## Task directions
Search the entries below for the word "above" and copy every line where it appears.

Records from a collection

::::

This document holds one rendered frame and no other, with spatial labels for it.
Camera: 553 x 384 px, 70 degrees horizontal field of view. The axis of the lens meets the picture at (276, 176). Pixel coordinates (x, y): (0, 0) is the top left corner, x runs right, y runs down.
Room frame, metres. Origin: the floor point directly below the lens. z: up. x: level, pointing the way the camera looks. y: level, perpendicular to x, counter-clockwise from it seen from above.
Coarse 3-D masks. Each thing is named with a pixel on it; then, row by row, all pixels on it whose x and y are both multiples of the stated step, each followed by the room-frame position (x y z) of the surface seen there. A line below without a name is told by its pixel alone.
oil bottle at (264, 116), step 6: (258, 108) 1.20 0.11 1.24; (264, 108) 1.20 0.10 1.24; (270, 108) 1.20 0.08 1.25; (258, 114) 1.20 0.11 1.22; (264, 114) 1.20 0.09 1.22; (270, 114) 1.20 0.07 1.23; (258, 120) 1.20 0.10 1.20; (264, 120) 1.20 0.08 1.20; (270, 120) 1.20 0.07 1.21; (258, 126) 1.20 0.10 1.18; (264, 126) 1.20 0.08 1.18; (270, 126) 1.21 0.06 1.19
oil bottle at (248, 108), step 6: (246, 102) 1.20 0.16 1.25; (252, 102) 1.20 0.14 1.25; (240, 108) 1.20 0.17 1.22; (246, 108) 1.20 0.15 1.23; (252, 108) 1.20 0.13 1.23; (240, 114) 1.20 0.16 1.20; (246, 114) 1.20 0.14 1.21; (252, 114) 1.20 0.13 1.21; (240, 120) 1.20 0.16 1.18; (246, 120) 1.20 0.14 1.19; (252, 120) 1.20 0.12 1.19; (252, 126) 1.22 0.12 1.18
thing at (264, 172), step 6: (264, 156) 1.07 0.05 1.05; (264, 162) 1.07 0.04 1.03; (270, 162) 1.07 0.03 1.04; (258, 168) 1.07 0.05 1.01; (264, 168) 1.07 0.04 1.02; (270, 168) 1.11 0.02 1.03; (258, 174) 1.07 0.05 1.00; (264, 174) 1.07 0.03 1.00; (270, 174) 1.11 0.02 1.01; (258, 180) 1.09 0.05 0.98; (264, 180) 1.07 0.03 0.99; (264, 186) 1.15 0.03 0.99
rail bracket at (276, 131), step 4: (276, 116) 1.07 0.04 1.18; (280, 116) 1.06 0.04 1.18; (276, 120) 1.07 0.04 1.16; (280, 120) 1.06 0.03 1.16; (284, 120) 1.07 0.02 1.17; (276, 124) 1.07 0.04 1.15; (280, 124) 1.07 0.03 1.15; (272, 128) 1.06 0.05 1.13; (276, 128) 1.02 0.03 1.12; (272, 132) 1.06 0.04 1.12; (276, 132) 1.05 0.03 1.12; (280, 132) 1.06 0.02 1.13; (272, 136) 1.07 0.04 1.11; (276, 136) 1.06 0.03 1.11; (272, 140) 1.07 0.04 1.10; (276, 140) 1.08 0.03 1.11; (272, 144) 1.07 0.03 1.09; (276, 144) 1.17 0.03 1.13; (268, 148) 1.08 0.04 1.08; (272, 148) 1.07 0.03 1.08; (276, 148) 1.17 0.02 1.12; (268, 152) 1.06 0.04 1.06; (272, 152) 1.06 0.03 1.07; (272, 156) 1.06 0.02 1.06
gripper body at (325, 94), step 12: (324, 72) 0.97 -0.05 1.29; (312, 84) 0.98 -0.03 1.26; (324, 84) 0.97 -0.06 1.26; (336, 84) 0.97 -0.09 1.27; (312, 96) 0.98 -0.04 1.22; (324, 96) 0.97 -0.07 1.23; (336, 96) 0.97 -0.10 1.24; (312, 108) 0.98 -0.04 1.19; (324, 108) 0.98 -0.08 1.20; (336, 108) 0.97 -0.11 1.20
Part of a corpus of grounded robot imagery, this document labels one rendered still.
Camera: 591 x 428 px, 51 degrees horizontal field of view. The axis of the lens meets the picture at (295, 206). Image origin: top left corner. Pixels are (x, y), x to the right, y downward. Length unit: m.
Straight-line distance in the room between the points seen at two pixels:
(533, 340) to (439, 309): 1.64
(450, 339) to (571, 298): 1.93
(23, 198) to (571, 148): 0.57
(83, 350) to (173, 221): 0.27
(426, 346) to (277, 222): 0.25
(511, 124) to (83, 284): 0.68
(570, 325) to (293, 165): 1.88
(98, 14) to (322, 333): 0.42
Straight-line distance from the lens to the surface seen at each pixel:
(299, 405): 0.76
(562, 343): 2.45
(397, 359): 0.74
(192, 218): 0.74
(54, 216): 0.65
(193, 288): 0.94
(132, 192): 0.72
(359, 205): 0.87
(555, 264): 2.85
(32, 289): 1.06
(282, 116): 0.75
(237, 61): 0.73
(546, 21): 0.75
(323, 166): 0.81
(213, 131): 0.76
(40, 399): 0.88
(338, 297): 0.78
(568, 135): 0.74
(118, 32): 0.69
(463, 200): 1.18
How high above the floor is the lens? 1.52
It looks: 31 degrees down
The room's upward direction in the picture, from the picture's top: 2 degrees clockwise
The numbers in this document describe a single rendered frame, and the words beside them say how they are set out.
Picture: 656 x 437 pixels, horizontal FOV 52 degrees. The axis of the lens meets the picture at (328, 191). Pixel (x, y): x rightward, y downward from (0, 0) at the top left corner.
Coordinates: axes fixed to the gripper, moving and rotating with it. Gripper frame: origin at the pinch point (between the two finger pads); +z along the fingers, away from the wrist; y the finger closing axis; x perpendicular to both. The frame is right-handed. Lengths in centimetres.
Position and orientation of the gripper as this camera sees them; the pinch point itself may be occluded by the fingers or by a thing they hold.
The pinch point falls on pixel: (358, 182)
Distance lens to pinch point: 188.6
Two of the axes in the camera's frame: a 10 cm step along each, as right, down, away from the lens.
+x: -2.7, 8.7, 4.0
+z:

::::

## Written solution
Room frame, metres. Origin: the floor point directly below the lens. z: up. x: level, pointing the way the camera looks. y: level, perpendicular to x, counter-clockwise from it seen from above.
How high above the floor is the lens? 1.52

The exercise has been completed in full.